WHAT THE TASK REQUIRES – Say how many lines in the records contain "segmentation". The reply must consist of the number alone.

ENTRIES PROVIDED –
'''
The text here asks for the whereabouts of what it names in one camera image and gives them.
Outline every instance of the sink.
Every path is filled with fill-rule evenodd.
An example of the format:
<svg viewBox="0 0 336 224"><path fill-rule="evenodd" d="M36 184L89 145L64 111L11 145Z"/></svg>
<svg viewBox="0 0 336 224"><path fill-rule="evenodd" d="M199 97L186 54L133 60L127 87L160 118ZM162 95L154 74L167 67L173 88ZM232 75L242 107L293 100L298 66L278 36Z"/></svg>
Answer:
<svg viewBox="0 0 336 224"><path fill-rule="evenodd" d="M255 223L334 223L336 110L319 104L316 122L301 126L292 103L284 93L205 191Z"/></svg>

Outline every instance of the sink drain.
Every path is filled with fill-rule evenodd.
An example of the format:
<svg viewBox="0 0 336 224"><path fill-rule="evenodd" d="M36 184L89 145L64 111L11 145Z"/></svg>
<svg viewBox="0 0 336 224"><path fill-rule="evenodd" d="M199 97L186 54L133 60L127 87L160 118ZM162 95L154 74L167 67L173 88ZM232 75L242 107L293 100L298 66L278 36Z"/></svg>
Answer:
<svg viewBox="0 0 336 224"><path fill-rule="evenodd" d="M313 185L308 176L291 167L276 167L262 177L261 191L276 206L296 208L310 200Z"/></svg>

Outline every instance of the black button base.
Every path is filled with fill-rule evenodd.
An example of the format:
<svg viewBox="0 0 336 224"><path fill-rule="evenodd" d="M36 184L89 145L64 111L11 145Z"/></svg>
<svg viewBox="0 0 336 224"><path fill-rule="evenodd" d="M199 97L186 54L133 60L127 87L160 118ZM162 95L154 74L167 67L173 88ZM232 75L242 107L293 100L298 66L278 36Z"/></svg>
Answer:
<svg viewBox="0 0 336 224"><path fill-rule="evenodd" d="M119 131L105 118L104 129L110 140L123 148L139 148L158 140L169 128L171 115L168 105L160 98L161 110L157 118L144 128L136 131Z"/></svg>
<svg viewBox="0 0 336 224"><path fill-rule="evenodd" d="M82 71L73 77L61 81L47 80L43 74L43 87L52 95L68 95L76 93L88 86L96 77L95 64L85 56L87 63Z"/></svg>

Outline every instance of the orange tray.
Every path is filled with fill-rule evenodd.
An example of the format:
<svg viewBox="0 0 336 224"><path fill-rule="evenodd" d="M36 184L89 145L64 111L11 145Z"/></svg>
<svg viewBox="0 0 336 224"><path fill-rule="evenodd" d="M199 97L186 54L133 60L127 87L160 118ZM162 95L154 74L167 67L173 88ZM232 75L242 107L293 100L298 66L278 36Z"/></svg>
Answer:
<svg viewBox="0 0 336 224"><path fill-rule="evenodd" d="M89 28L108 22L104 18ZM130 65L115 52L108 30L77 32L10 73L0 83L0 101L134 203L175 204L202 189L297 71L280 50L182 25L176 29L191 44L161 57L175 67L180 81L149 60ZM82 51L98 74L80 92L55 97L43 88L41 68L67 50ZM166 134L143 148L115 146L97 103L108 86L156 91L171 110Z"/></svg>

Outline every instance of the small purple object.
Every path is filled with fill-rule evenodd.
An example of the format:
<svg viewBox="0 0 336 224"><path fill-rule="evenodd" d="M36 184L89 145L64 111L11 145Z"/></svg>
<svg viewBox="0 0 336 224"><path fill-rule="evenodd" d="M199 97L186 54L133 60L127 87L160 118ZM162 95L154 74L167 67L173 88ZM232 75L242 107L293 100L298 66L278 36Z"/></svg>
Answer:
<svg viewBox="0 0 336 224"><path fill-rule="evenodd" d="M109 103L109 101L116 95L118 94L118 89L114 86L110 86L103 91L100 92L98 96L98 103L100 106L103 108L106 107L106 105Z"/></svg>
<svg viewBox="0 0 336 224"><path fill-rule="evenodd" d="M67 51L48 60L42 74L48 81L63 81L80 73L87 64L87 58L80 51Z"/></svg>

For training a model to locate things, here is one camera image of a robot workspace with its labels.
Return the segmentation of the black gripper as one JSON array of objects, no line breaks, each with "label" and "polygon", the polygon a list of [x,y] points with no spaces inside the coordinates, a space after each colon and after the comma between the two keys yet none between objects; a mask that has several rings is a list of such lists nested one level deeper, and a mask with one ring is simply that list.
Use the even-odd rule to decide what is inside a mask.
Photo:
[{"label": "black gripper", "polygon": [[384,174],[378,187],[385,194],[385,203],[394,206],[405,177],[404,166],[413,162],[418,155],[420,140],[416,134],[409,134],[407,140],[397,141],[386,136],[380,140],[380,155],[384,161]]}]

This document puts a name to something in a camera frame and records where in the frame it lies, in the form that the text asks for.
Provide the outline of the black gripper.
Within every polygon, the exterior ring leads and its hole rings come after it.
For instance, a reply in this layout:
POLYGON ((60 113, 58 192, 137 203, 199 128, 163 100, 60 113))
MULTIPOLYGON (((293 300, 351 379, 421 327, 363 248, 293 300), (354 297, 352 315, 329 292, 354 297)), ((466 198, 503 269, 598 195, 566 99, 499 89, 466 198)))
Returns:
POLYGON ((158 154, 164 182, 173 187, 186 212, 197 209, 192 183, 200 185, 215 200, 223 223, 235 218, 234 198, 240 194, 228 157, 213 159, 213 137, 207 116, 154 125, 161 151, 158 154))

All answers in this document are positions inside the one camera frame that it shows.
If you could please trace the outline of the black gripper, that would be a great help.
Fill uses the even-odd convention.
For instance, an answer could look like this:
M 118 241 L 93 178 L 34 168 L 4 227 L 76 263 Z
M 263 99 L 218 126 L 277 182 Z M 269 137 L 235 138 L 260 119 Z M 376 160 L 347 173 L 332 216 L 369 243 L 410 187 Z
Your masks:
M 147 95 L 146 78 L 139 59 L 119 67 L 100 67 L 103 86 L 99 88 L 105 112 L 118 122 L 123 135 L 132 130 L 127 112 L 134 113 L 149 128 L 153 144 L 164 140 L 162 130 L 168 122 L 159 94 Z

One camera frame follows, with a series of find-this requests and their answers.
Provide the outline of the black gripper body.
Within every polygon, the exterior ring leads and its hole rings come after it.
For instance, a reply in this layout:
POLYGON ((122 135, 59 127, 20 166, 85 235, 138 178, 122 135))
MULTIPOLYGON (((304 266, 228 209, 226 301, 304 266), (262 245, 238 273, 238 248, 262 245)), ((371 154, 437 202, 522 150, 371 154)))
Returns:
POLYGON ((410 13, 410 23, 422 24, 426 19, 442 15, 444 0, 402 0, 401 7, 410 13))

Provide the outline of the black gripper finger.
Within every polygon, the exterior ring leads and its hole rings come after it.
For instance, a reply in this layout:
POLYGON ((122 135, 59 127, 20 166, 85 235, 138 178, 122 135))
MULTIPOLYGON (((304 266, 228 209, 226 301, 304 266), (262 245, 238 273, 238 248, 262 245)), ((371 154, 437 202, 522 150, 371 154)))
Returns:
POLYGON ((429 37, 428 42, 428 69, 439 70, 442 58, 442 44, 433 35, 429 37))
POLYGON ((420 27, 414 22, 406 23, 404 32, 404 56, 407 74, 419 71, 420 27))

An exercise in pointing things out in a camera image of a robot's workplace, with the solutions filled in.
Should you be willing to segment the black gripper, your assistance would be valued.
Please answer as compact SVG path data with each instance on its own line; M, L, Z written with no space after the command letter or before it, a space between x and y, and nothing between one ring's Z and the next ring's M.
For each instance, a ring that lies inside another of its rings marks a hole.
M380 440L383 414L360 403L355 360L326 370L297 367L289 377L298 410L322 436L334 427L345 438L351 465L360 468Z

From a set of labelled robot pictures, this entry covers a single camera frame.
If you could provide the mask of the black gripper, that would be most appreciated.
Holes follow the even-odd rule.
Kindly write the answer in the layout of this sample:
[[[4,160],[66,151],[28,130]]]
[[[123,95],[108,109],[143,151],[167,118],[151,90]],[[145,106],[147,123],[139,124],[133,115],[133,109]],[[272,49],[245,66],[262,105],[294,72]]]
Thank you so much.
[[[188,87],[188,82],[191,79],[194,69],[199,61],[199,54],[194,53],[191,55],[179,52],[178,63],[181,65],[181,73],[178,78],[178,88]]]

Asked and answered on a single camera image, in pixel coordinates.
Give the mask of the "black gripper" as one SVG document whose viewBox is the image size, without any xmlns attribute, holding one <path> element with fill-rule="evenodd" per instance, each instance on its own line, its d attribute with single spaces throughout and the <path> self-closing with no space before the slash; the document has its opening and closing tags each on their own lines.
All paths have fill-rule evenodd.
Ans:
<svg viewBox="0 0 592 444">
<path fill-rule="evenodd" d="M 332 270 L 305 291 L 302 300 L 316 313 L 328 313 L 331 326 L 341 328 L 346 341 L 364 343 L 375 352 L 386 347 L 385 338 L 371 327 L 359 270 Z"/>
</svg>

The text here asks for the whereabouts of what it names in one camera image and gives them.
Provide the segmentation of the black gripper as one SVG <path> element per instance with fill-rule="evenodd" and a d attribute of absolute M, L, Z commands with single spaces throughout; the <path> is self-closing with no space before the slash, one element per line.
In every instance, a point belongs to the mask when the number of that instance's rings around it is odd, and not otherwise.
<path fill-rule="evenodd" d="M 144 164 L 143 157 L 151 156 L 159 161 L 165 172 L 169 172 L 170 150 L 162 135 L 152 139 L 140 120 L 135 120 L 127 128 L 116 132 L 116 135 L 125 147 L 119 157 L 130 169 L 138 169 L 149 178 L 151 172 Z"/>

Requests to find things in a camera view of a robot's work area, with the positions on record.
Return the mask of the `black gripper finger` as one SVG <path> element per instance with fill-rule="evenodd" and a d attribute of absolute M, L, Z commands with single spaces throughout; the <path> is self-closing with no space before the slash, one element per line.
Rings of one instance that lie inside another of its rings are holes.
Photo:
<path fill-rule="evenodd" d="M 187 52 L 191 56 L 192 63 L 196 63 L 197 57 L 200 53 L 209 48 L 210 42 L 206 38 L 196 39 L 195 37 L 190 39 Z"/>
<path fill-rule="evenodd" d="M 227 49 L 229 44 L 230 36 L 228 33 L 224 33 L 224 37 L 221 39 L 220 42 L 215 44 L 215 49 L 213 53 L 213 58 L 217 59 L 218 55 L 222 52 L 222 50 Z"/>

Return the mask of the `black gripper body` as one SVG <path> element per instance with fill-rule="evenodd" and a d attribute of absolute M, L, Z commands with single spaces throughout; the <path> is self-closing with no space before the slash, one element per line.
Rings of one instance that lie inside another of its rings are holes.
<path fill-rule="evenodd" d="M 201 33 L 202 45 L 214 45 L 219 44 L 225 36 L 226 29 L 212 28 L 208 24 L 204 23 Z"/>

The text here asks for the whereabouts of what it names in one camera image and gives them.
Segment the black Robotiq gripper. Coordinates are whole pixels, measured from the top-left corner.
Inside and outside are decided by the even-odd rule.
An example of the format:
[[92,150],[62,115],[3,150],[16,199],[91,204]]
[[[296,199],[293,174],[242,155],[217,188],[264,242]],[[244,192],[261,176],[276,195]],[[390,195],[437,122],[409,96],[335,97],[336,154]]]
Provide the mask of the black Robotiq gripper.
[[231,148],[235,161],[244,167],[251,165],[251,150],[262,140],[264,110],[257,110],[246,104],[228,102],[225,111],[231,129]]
'''
TASK SOLUTION – 2